▸ **Your task**
Within the listing below, the lines to output run from the one containing "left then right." through the one containing "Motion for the"; copy them exactly and nothing else.

▸ **Material provided**
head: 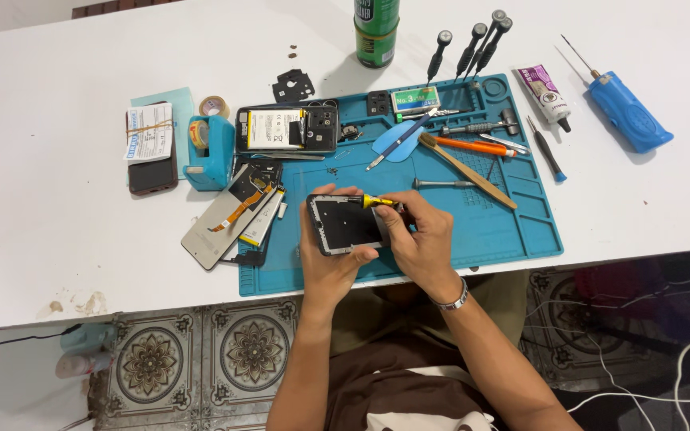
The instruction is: The person applies adhesive from a small tube along the edges of a disassembled smartphone frame. They repeatedly squeeze the tube, wipe the nozzle, and reposition the phone while working on a blue mat with various tools and parts nearby.
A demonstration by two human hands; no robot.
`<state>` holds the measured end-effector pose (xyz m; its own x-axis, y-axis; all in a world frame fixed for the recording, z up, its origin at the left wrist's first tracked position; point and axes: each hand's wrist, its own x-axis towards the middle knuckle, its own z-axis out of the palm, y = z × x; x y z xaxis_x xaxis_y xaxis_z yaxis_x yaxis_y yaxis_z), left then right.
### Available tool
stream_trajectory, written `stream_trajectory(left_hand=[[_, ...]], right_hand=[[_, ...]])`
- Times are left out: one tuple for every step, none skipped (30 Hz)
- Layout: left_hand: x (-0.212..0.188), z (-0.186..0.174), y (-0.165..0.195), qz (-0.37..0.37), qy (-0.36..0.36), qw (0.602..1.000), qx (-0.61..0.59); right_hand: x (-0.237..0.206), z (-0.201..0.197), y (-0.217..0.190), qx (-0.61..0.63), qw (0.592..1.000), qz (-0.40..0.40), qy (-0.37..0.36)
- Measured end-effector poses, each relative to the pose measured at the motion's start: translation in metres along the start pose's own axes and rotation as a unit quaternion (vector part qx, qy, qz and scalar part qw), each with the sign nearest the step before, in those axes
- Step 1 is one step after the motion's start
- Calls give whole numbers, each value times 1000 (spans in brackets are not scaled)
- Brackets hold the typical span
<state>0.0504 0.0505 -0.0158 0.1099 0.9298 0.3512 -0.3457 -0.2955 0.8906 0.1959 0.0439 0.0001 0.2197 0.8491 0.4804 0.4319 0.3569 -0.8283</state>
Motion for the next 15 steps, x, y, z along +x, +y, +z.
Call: stream_trajectory(left_hand=[[1,-1,-1,-4,-3,1000,-1],[2,-2,-1,-3,-7,1000,14],[2,-4,0,-2,-11,1000,29],[3,-5,0,-2,-14,999,44],[3,-6,1,-4,-15,999,43],[3,-7,1,-7,-16,999,43],[4,-8,2,-10,-17,999,43],[5,-9,2,-7,-18,999,40],[6,-10,2,-5,-19,999,38],[7,-11,2,-3,-21,999,35],[8,-12,2,-4,-19,999,43],[8,-13,2,-5,-17,999,51],[9,-15,2,-5,-14,998,58],[9,-16,2,1,-13,998,62],[9,-17,2,7,-12,998,65]], right_hand=[[1,1,-1,-1,1000,10,0],[2,2,-1,-3,1000,-1,-2],[3,3,-2,-4,1000,-11,-4],[4,4,-4,-6,1000,-20,-6],[4,6,-5,-6,1000,-18,-6],[5,8,-6,-7,1000,-17,-7],[7,10,-7,-7,1000,-15,-7],[7,13,-7,4,1000,-21,-8],[8,16,-8,15,1000,-27,-9],[8,18,-8,26,999,-33,-9],[9,21,-8,24,999,-29,-9],[9,24,-7,24,999,-26,-9],[9,26,-7,23,999,-24,-9],[9,28,-7,20,1000,-22,-7],[8,29,-6,17,1000,-20,-5]])
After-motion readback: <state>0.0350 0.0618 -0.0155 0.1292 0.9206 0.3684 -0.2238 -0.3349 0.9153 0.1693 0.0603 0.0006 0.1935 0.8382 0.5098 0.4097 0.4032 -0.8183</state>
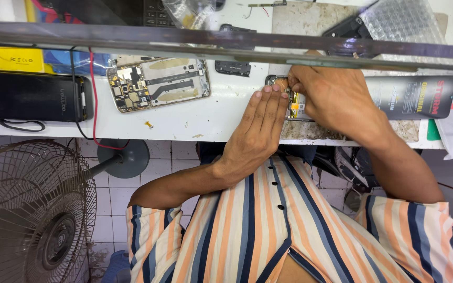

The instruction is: The person works on a disassembled smartphone at a cluttered workbench, handling the battery and internal components. They repeatedly place and remove the battery, adjust internal parts, and handle a screwdriver and bubble wrap while assembling the device.

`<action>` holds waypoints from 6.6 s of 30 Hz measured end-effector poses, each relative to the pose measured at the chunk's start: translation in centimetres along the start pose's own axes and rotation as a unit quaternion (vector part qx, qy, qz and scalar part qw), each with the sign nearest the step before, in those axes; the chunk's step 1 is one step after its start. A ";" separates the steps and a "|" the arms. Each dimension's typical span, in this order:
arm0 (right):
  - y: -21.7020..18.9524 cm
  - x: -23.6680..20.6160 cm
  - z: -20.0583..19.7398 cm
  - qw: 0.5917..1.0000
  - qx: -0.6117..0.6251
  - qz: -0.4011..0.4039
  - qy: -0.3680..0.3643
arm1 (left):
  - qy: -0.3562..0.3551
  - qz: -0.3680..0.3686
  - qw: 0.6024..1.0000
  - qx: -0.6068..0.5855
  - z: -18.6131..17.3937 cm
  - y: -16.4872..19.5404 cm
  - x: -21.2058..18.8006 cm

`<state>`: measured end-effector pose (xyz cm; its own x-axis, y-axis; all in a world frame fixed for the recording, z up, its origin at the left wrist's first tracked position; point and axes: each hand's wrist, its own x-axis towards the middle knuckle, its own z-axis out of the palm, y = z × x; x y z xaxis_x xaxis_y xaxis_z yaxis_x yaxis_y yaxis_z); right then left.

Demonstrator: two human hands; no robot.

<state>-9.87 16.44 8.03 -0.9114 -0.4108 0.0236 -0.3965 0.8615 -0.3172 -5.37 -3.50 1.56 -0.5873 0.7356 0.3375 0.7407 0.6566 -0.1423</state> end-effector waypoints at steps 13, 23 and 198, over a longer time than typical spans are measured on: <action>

▸ **Task result**
`<state>` holds the measured end-effector pose (xyz m; its own x-axis, y-axis; all in a world frame fixed for the recording, z up, its origin at the left wrist's first tracked position; point and axes: each hand's wrist, its own x-axis towards the middle knuckle, its own z-axis out of the palm, y = z × x; x y z xaxis_x xaxis_y xaxis_z yaxis_x yaxis_y yaxis_z), left then right.
### Available tool
stream_trajectory, written `stream_trajectory(left_hand=[[_, ...]], right_hand=[[_, ...]])`
- Times are left out: one tuple for every step, none skipped (30 Hz)
- Layout: left_hand: x (-0.212..0.188), z (-0.186..0.174), y (-0.165..0.195), qz (-0.37..0.37), qy (-0.36..0.36), qw (0.602..1.000), qx (-0.61..0.59); right_hand: x (-0.237..0.206), z (-0.201..0.197), y (-0.217..0.190), qx (-0.61..0.63), qw (0.592..1.000), qz (-0.40..0.40), qy (-0.37..0.36)
- Measured end-effector poses, each relative to the pose measured at the motion's start: translation in metres along the start pose's own axes and rotation as a unit quaternion (vector part qx, qy, qz and scalar part qw), each with the sign nearest the step before, in those axes
- Step 1 is one step after the motion's start
- Calls give whole numbers, each value times 1000 (spans in brackets are not scaled)
- Brackets hold the typical span
<state>0.0504 0.0505 -0.0158 0.1099 0.9298 0.3512 -0.3457 -0.2955 0.8906 0.1959 0.0439 0.0001 0.2197 0.8491 0.4804 0.4319 0.3569 -0.8283</state>
Motion for the next 15 steps, x, y, z along +x, +y, +z.

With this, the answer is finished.